> [INPUT DATA]
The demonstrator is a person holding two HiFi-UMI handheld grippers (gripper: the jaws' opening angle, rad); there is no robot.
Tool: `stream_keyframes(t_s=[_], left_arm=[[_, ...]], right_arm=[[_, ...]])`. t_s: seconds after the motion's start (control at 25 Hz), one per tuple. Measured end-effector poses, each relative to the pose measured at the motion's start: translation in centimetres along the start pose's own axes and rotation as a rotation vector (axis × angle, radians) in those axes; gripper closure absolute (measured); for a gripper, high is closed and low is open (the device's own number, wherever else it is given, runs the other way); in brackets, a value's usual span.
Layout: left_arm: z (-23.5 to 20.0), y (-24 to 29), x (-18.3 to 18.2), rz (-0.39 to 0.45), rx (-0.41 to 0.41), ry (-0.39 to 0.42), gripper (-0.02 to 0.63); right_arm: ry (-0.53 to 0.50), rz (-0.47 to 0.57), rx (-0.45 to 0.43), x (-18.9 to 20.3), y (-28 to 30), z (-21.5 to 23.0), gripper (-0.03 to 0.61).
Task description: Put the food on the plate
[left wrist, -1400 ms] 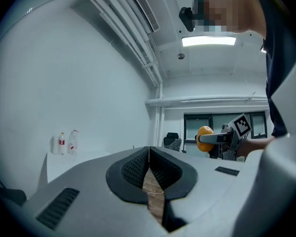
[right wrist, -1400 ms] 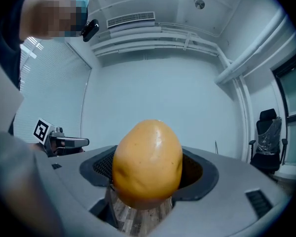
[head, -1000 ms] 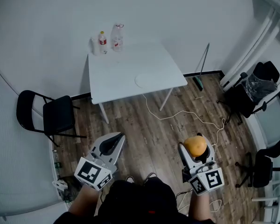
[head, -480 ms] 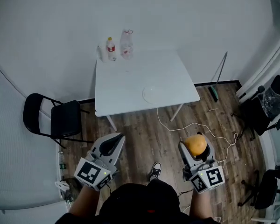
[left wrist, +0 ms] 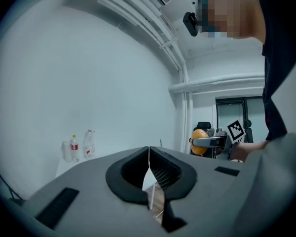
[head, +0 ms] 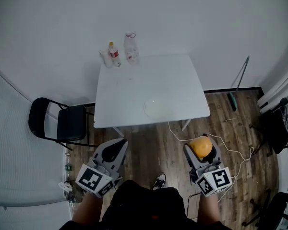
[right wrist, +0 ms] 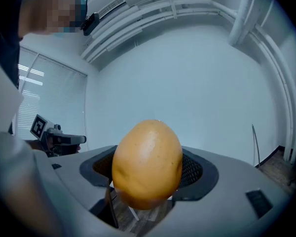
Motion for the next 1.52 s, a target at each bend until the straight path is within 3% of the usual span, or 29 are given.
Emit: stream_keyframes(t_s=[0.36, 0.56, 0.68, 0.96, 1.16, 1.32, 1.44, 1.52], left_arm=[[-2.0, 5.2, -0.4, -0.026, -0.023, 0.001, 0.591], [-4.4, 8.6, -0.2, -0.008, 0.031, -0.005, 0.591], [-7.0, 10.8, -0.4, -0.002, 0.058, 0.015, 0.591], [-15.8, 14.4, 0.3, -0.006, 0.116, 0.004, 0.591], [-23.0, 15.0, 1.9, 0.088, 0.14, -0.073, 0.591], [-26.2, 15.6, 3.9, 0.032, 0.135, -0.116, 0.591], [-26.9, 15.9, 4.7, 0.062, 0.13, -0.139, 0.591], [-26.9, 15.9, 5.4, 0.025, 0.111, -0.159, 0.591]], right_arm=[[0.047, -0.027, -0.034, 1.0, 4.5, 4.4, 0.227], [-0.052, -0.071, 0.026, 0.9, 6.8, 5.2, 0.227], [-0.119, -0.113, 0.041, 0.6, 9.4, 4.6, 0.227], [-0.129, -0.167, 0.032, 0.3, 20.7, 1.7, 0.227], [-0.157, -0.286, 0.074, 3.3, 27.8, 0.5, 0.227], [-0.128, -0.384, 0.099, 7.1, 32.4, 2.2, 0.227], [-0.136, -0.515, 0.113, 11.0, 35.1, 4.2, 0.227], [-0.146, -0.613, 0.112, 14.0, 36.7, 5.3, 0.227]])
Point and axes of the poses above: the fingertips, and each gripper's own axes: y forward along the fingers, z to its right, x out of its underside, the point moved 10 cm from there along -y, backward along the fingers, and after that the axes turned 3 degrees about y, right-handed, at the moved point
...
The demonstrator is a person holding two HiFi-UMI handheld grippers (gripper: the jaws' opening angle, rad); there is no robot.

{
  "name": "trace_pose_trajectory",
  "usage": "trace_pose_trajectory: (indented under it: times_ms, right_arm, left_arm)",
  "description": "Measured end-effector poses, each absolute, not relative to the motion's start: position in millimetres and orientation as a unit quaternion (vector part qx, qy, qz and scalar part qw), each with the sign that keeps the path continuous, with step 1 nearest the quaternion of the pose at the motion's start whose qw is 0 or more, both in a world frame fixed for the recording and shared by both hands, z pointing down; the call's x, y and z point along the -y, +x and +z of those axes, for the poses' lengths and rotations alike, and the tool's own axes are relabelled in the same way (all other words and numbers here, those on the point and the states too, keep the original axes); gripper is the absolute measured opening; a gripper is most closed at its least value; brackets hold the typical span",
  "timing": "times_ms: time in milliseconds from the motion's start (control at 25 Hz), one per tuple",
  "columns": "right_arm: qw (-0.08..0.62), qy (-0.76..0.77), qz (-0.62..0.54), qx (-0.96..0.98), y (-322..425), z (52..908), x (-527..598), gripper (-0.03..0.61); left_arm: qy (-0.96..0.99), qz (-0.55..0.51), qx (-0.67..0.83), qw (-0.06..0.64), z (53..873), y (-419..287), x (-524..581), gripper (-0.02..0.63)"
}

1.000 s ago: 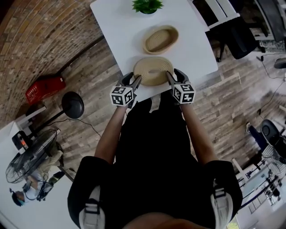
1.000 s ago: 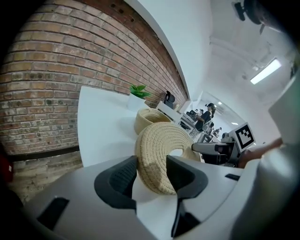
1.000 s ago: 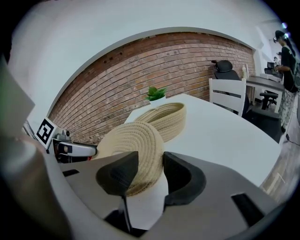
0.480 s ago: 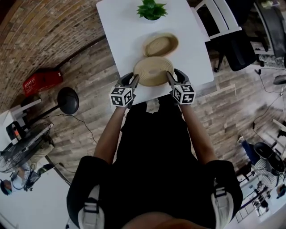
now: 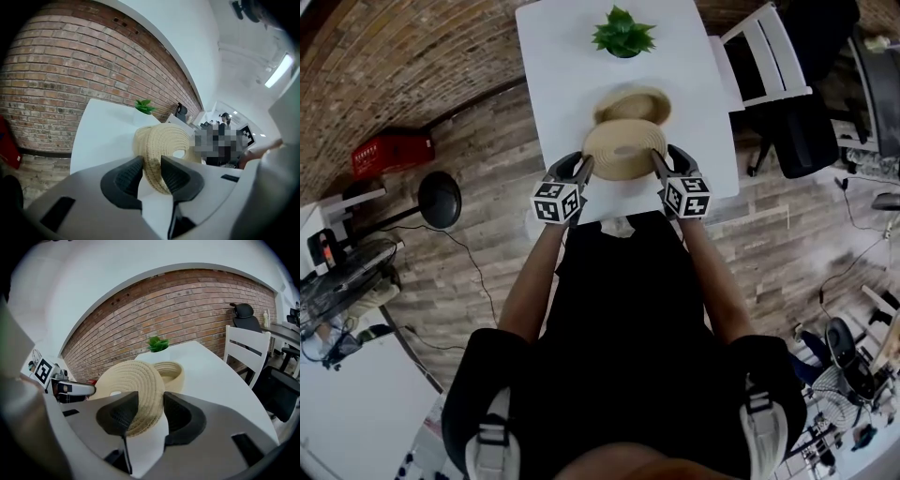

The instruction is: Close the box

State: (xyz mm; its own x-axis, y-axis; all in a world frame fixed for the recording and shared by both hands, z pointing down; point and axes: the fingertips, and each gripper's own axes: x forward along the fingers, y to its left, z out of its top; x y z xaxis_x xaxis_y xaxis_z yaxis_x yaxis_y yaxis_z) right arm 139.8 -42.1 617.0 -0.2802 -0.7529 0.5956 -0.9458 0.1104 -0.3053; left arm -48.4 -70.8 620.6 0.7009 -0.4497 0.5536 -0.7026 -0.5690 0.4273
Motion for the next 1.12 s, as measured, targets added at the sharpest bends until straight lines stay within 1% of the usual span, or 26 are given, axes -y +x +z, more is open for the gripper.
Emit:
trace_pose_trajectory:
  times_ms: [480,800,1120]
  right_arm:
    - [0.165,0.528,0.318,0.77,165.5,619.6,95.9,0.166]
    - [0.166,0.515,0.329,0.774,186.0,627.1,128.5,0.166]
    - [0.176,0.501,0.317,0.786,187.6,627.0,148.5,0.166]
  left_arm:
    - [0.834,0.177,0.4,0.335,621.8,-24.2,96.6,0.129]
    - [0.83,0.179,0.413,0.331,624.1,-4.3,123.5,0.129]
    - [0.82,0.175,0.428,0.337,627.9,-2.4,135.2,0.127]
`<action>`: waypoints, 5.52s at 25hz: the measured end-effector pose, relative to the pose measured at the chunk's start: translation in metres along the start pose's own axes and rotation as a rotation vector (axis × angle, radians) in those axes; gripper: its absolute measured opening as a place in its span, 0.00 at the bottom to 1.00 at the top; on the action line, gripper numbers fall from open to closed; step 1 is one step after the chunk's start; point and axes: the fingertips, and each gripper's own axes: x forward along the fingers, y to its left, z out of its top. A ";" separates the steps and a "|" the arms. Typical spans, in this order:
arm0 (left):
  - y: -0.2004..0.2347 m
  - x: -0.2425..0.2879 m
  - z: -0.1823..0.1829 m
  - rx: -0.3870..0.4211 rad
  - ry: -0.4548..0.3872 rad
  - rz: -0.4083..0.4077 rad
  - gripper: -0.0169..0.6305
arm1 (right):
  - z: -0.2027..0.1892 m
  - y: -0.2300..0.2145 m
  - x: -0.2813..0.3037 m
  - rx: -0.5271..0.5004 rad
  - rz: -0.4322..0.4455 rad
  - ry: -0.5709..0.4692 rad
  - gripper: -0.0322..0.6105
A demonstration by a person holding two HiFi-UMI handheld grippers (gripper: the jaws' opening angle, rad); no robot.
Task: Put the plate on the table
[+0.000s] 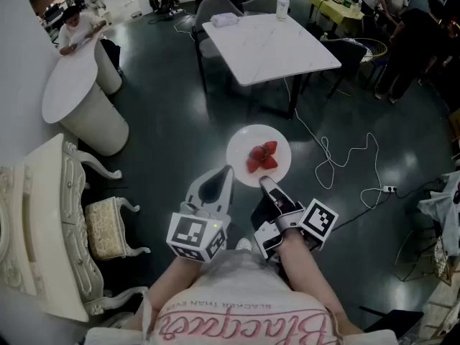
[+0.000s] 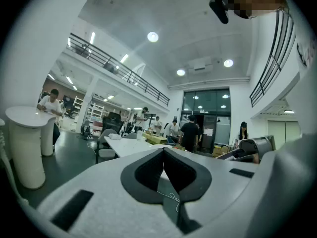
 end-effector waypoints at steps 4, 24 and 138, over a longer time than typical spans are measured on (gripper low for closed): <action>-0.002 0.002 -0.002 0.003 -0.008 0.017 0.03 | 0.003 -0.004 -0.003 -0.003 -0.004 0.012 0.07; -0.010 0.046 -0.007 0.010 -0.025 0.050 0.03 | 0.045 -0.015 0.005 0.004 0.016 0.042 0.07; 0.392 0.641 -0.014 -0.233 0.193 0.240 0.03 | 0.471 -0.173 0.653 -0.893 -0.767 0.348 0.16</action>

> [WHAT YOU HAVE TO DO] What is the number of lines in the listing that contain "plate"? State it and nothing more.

> [OUTPUT OF THE TASK] 2